__Data in this exercise__
Start of Block
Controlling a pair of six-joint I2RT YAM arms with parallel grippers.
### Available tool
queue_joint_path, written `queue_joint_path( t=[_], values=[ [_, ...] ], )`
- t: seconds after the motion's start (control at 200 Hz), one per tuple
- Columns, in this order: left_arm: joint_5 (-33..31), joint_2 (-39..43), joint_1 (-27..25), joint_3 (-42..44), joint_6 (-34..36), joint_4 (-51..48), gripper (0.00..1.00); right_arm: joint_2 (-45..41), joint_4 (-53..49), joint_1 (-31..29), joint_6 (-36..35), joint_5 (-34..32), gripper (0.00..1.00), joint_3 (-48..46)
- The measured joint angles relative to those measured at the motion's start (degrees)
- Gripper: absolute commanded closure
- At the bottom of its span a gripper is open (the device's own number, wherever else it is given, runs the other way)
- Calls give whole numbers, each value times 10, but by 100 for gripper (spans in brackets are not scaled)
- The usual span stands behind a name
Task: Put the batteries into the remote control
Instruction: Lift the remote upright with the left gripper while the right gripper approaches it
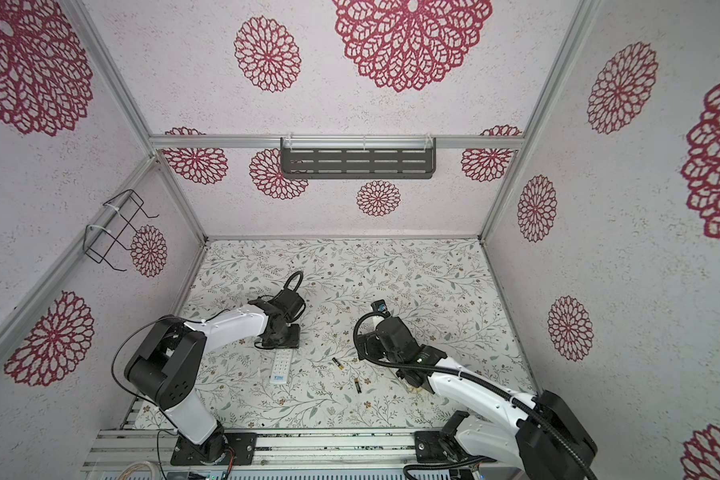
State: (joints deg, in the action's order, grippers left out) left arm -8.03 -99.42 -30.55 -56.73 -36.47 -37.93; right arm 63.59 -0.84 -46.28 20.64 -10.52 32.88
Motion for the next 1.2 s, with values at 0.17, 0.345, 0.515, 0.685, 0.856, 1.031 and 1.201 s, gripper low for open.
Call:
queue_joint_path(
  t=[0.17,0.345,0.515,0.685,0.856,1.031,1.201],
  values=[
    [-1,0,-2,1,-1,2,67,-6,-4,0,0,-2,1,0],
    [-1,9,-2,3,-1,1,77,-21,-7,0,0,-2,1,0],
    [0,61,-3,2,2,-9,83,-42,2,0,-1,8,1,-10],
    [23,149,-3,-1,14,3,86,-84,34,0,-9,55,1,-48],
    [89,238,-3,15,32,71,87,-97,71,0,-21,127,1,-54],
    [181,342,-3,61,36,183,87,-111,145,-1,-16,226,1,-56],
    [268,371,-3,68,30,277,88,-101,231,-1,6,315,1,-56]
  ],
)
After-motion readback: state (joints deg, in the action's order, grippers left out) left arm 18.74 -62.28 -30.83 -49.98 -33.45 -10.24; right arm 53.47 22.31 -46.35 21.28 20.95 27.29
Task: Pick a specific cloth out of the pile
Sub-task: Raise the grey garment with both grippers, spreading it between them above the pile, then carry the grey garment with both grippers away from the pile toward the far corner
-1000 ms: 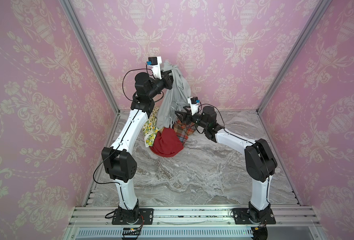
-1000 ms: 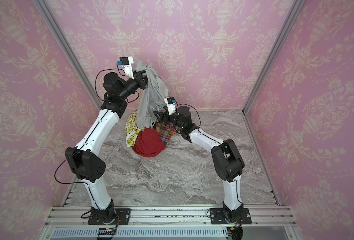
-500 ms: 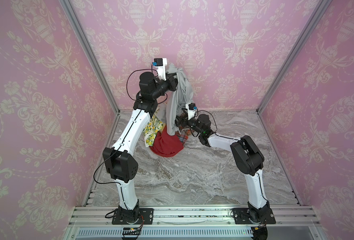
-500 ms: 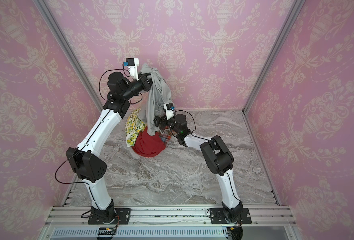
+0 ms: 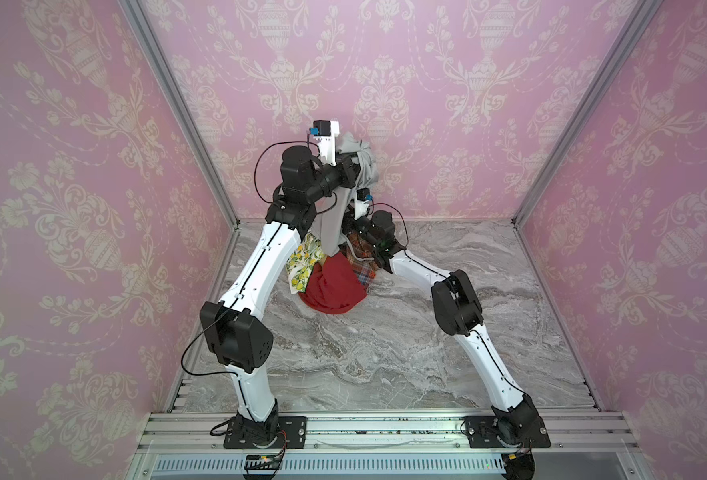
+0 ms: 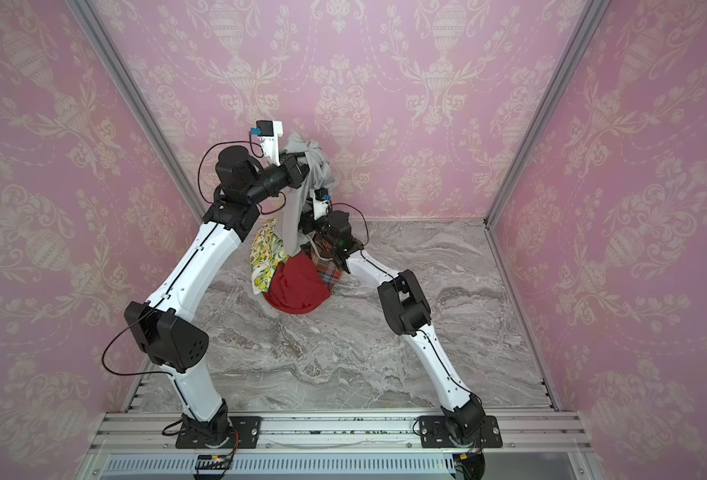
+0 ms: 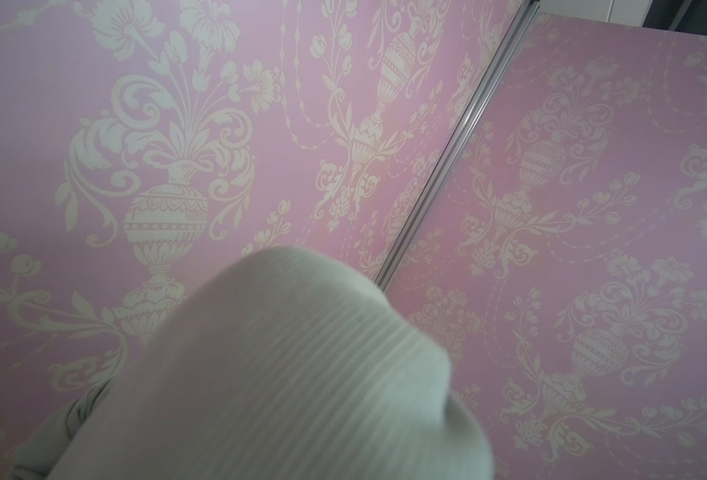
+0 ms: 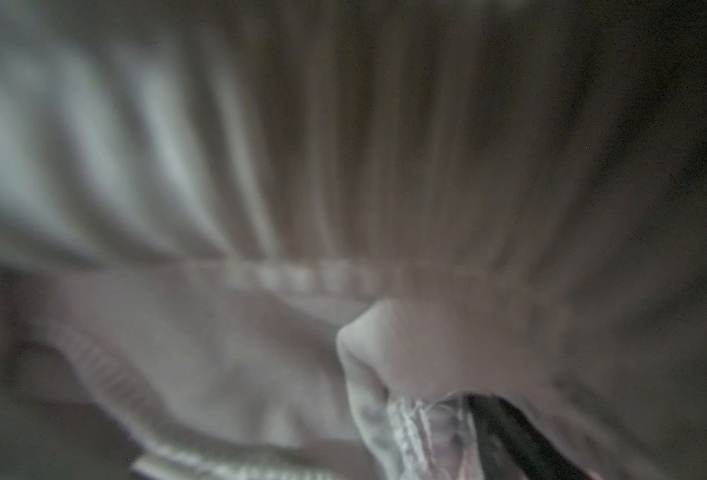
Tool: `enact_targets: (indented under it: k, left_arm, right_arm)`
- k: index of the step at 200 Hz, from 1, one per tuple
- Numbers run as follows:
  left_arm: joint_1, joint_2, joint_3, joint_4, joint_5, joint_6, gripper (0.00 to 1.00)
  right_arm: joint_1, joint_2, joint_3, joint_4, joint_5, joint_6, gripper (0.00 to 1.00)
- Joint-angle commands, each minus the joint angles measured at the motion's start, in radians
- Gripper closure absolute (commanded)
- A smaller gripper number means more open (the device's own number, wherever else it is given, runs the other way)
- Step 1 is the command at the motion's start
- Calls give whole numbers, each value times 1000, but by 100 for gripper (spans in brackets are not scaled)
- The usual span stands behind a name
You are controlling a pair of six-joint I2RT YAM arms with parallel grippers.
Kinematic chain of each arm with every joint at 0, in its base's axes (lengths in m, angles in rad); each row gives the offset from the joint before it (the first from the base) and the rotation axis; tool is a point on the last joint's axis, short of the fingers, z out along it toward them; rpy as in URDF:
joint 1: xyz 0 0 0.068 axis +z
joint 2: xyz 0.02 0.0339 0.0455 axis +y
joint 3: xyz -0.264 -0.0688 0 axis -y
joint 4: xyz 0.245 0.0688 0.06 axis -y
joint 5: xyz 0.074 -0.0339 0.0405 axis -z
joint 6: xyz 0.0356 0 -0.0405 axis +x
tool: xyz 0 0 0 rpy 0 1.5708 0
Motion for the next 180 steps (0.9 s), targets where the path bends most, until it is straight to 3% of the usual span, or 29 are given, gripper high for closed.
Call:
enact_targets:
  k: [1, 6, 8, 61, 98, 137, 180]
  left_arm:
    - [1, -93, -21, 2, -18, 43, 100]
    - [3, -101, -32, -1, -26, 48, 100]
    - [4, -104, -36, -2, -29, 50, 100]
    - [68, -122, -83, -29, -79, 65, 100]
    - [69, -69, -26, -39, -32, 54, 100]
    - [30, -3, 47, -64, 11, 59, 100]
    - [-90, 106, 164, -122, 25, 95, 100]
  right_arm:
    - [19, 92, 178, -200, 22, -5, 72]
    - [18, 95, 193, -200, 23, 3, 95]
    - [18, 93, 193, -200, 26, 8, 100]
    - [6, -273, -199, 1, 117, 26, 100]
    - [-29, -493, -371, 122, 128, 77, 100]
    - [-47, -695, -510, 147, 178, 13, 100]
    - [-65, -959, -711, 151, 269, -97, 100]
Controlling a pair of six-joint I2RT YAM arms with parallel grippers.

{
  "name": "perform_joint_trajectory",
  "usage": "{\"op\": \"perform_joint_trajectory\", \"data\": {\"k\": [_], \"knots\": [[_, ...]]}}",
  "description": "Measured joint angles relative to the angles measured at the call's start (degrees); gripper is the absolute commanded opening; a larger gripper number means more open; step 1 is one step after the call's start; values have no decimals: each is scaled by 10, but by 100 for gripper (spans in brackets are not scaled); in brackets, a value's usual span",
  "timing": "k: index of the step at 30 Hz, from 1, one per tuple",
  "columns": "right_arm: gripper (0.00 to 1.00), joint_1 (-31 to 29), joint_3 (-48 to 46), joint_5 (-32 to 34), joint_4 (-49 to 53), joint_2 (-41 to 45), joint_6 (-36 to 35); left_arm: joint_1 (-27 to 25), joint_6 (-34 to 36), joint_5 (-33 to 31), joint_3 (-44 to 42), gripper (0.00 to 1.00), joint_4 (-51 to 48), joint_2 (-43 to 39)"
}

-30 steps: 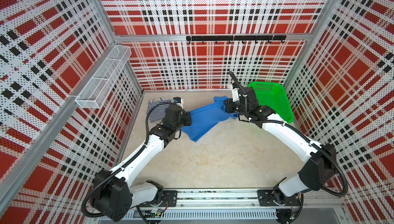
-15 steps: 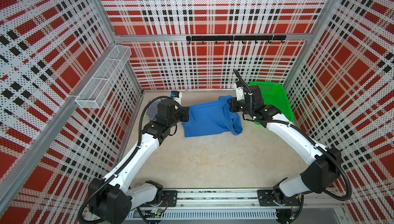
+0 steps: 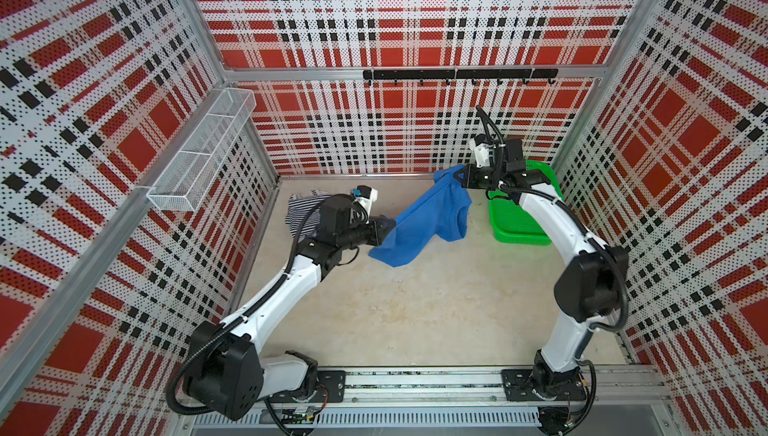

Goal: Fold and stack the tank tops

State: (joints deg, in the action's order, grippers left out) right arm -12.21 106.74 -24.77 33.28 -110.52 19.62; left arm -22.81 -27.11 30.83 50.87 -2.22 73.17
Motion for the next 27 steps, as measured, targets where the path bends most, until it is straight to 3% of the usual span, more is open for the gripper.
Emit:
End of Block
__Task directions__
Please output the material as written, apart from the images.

__Answer below__
Controlling a pair of six-joint I2RT YAM arms with parallel grippers.
### Available tool
queue_joint_path, written `queue_joint_path( t=[_], values=[ [_, ...] ], )`
- t: seconds after the motion's start (control at 200 Hz), one per tuple
- Columns, in this order: left_arm: joint_5 (-33..31), joint_2 (-39..43), joint_1 (-27..25), joint_3 (-42..44), joint_6 (-34..36), joint_4 (-51..48), gripper (0.00..1.00); right_arm: joint_2 (-45..41), joint_4 (-53..49), joint_1 (-31..29), joint_6 (-36..35), joint_5 (-34..32), gripper (0.00..1.00), joint_3 (-48..46)
- The measured joint angles relative to those measured at the motion's start (degrees)
- Gripper: absolute commanded closure
- At the bottom of its span a gripper is open (the device's own number, wherever else it is given, runs the other way)
- Calls give whole numbers, each value times 10, but by 100 for gripper (spans in brackets are not scaled)
- The usual span stands behind a name
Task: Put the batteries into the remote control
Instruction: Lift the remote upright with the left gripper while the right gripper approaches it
State: (joints deg, in the action's order, grippers left out) left arm -8.03 -99.42 -30.55 -56.73 -36.47 -37.93; right arm 63.59 -0.84 -46.28 20.64 -10.52 32.88
Motion for the next 1.2 s, with values at 0.17, 0.345, 0.515, 0.685, 0.856, 1.031 and 1.201 s, gripper low for open.
Call:
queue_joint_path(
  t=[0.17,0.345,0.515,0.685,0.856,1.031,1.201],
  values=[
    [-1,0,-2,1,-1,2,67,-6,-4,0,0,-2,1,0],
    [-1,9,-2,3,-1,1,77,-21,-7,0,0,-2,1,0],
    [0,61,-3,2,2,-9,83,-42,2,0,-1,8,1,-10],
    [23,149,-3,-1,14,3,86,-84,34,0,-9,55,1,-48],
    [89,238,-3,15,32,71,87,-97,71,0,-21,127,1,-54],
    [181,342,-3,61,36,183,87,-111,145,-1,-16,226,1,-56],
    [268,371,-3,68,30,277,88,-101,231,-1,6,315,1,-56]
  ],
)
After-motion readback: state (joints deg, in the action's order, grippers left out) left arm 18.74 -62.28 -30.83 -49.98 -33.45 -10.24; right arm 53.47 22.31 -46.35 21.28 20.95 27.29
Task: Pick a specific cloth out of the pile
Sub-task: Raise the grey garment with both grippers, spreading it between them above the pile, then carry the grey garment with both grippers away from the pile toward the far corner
-1000 ms: 
-1000 ms: 
-500 ms: 
-500 ms: 
+0 ms: 
+0 ms: 
+0 ms: 
+0 ms: 
Tool: `enact_targets: (indented under it: k, left_arm, right_arm)`
- k: index of the step at 200 Hz, from 1, one per tuple
- Numbers run as follows:
  left_arm: joint_1, joint_2, joint_3, joint_4, joint_5, joint_6, gripper (0.00 to 1.00)
  right_arm: joint_1, joint_2, joint_3, joint_4, joint_5, joint_6, gripper (0.00 to 1.00)
- Joint-angle commands, each minus the joint angles measured at the motion's start, in radians
- Gripper closure absolute (commanded)
- A smaller gripper number means more open (the device's own number, wherever else it is given, runs the other way)
- Step 1 is the command at the motion's start
- Calls give whole numbers, each value times 1000, but by 100 for gripper (spans in brackets are not scaled)
- The usual span stands behind a name
You are controlling a pair of six-joint I2RT YAM arms with parallel grippers.
Kinematic chain of each arm with every joint at 0, in its base's axes (lengths in m, angles in rad); each row gives the offset from the joint before it (the first from the base) and the rotation axis; tool is a point on the last joint's axis, short of the fingers, z out along it toward them; rpy as in URDF:
joint 1: xyz 0 0 0.068 axis +z
joint 2: xyz 0.02 0.0339 0.0455 axis +y
joint 3: xyz -0.264 -0.0688 0 axis -y
joint 4: xyz 0.245 0.0688 0.06 axis -y
joint 5: xyz 0.074 -0.0339 0.0405 axis -z
joint 6: xyz 0.0356 0 -0.0405 axis +x
tool: xyz 0 0 0 rpy 0 1.5708 0
Motion for the next 180 steps (0.9 s), targets where the path bends most, until it is straight to 3% of the usual span, or 29 are given, gripper high for closed.
Call:
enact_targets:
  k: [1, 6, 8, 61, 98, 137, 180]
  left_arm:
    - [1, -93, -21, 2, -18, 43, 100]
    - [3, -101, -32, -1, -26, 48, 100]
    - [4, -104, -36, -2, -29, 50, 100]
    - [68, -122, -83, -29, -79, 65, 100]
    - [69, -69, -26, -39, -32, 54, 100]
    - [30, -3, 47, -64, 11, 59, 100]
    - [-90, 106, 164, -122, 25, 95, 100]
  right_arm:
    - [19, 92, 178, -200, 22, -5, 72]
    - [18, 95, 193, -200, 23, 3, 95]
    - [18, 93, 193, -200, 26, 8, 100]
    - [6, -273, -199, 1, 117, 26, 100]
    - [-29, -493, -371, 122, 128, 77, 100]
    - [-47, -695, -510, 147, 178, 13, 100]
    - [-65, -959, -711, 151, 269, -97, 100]
Controlling a pair of six-joint I2RT YAM arms with parallel grippers.

{
  "name": "perform_joint_trajectory",
  "usage": "{\"op\": \"perform_joint_trajectory\", \"data\": {\"k\": [_], \"knots\": [[_, ...]]}}",
  "description": "Measured joint angles relative to the angles measured at the call's start (degrees); gripper is the absolute commanded opening; a larger gripper number means more open; step 1 is one step after the call's start; values have no decimals: each is scaled by 10, but by 100 for gripper (spans in brackets are not scaled); in brackets, a value's usual span",
  "timing": "k: index of the step at 30 Hz, from 1, one per tuple",
  "columns": "right_arm: gripper (0.00 to 1.00), joint_1 (-31 to 29), joint_3 (-48 to 46), joint_5 (-32 to 34), joint_4 (-49 to 53), joint_2 (-41 to 45), joint_6 (-36 to 35); left_arm: joint_1 (-27 to 25), joint_6 (-34 to 36), joint_5 (-33 to 31), joint_3 (-44 to 42), gripper (0.00 to 1.00), joint_4 (-51 to 48), joint_2 (-43 to 39)"
}

-30 steps: 
-15 steps: 
+0 steps: 

Goal: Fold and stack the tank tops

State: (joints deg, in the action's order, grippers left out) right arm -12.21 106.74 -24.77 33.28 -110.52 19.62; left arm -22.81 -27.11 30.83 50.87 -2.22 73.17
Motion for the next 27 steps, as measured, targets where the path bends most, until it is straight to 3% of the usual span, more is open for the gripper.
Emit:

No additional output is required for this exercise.